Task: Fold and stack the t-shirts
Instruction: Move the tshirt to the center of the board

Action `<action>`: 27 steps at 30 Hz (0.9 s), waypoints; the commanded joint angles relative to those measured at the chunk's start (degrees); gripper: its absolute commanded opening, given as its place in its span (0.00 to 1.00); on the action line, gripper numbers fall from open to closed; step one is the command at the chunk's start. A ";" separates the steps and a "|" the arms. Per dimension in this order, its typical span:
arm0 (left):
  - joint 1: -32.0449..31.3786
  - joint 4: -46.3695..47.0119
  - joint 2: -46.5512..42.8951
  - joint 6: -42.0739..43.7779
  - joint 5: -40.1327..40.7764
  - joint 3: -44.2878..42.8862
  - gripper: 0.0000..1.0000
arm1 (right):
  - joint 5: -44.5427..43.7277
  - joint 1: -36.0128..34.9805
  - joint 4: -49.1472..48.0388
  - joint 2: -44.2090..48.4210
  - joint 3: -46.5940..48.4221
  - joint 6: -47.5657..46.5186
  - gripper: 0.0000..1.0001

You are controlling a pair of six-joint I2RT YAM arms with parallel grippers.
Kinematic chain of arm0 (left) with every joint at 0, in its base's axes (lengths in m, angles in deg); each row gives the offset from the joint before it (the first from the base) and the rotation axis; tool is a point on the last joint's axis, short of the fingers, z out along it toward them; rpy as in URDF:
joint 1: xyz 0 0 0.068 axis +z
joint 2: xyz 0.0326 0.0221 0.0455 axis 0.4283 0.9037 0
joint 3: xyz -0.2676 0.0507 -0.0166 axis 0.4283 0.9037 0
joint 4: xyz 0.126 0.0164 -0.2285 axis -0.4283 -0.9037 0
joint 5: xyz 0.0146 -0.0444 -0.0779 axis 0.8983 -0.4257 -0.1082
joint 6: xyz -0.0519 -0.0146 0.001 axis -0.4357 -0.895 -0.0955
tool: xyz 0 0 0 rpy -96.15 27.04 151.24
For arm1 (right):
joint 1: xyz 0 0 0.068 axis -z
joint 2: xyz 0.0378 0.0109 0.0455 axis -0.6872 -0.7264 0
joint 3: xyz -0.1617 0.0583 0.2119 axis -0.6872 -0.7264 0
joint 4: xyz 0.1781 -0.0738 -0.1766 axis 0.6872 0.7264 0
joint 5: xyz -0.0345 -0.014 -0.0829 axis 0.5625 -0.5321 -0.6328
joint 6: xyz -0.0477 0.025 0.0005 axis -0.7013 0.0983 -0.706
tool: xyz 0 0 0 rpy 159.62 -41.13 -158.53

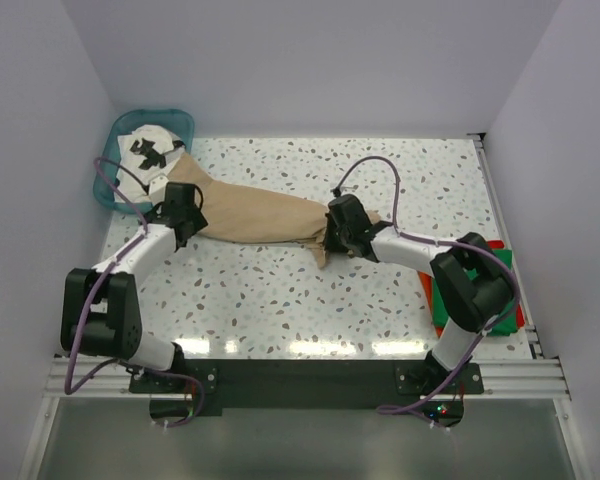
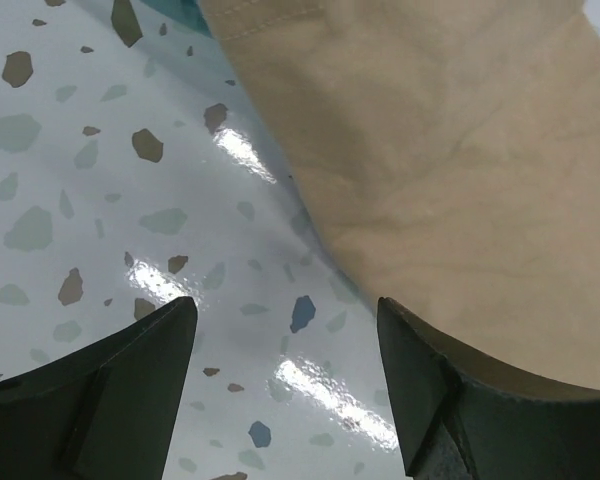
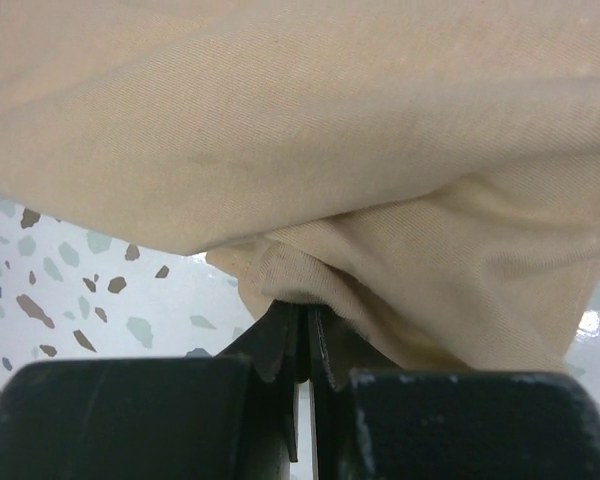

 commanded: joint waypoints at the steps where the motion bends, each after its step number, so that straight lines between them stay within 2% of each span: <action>1: 2.78 5.36 1.85 -1.44 2.68 -1.00 0.78 | 1.64 0.85 -1.62 4.92 -0.12 0.71 0.00; 8: 3.32 16.07 5.63 1.89 1.45 -2.58 0.79 | 4.19 2.00 0.05 9.41 -1.18 1.42 0.00; 10: 3.49 16.70 7.04 2.69 1.63 -3.37 0.78 | 4.89 2.09 0.66 10.20 -1.09 1.50 0.00; 11: 3.49 20.97 7.48 3.39 0.49 -3.72 0.77 | 4.98 2.09 0.76 10.90 -1.18 1.42 0.00; 14: 3.58 23.03 9.94 4.71 -0.74 -5.74 0.70 | 5.50 2.26 2.07 11.70 -0.83 1.24 0.00; 17: 3.58 22.07 12.75 5.68 -1.10 -8.20 0.52 | 5.94 2.79 3.83 13.72 -0.30 0.80 0.00; 18: 3.67 22.15 12.93 5.85 -1.36 -8.47 0.39 | 6.03 2.96 4.35 15.38 -0.13 0.80 0.00; 24: 3.67 23.56 10.91 7.52 -3.73 -9.52 0.07 | 7.09 5.33 8.84 19.87 2.24 0.10 0.00; 26: 3.67 22.86 9.43 7.61 -4.78 -10.31 0.00 | 7.44 6.39 11.03 21.28 3.30 -0.08 0.00; 27: 3.67 22.60 8.63 7.44 -5.40 -10.49 0.00 | 7.53 6.74 12.52 21.80 4.26 -0.08 0.00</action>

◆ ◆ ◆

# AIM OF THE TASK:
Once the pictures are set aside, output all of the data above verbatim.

# REPLY TO THE TASK:
Task: Fold and stack the t-shirts
Instruction: Move the tshirt to the center of the board

Action `<action>`: 27 steps at 30 Hz (0.9 s), waypoints; the commanded joint angles relative to those measured at the chunk's start (degrees); gripper: its absolute commanded opening, given as its place in its span (0.00 to 1.00); on the action line, gripper numbers fall from open to closed; step one is the command at the chunk's start. A ";" separates the steps and a "|" the arms. Per dimension in this order, its typical span:
arm0 (left):
  - joint 1: -32.0449..31.3786
  - joint 4: -46.3695..47.0119
  - joint 2: -46.5512..42.8951
  - joint 6: -42.0739..43.7779
  - joint 5: -40.1327..40.7764
  - joint 3: -44.2878..42.8862
  - gripper: 0.0000..1.0000
arm1 (right):
  - joint 5: -44.5427..43.7277
  - joint 1: -36.0128..34.9805
  - joint 4: -49.1472..48.0388
  - joint 2: -44.2090..48.4210
  - joint 3: -46.5940..48.4221
  - joint 6: -47.5657..46.5186
  - gripper: 0.0000..1.0001

You are controlling a pair of six-joint I2RT YAM arms with parallel grippers.
Kinematic chain of arm0 (left) with every joint at 0, in its base's axes (lengths in m, angles in deg); each row gives the offset from the joint before it (the first from the base) and the rotation axis; tool is a point on the last joint's axis, short of the fingers, z out along it toward them; rpy as in URDF:
joint 1: xyz 0 0 0.068 axis +z
joint 2: xyz 0.0326 0.0221 0.0455 axis 0.4283 0.9037 0
joint 3: xyz -0.2676 0.0507 -0.0166 axis 0.4283 0.9037 0
joint 4: xyz 0.126 0.0164 -0.2285 axis -0.4283 -0.9037 0
joint 5: xyz 0.0146 -0.0444 -0.0779 axis 0.8983 -0.4257 -0.1082
joint 6: xyz -0.0519 -0.0146 0.001 axis -0.4357 -0.895 -0.0955
tool: xyz 0 0 0 rpy -96.15 27.04 151.24
For arm1 (right):
joint 1: xyz 0 0 0.068 axis -z
joint 2: xyz 0.0378 0.0109 0.0455 axis -0.6872 -0.7264 0
joint 3: xyz -0.1617 0.0583 0.2119 axis -0.6872 -0.7264 0
joint 4: xyz 0.1781 -0.0738 -0.1766 axis 0.6872 0.7264 0
joint 5: xyz -0.0345 -0.014 -0.0829 axis 0.5625 -0.5321 -0.6328
joint 6: xyz -0.0477 0.025 0.0005 axis -0.7013 0.0983 -0.706
tool: xyz 0 0 0 rpy 159.62 -41.13 -158.53


 commanded: joint waypoints at the steps where the motion bends, each after its step number, so that straight lines between them stay within 2% of each span: <action>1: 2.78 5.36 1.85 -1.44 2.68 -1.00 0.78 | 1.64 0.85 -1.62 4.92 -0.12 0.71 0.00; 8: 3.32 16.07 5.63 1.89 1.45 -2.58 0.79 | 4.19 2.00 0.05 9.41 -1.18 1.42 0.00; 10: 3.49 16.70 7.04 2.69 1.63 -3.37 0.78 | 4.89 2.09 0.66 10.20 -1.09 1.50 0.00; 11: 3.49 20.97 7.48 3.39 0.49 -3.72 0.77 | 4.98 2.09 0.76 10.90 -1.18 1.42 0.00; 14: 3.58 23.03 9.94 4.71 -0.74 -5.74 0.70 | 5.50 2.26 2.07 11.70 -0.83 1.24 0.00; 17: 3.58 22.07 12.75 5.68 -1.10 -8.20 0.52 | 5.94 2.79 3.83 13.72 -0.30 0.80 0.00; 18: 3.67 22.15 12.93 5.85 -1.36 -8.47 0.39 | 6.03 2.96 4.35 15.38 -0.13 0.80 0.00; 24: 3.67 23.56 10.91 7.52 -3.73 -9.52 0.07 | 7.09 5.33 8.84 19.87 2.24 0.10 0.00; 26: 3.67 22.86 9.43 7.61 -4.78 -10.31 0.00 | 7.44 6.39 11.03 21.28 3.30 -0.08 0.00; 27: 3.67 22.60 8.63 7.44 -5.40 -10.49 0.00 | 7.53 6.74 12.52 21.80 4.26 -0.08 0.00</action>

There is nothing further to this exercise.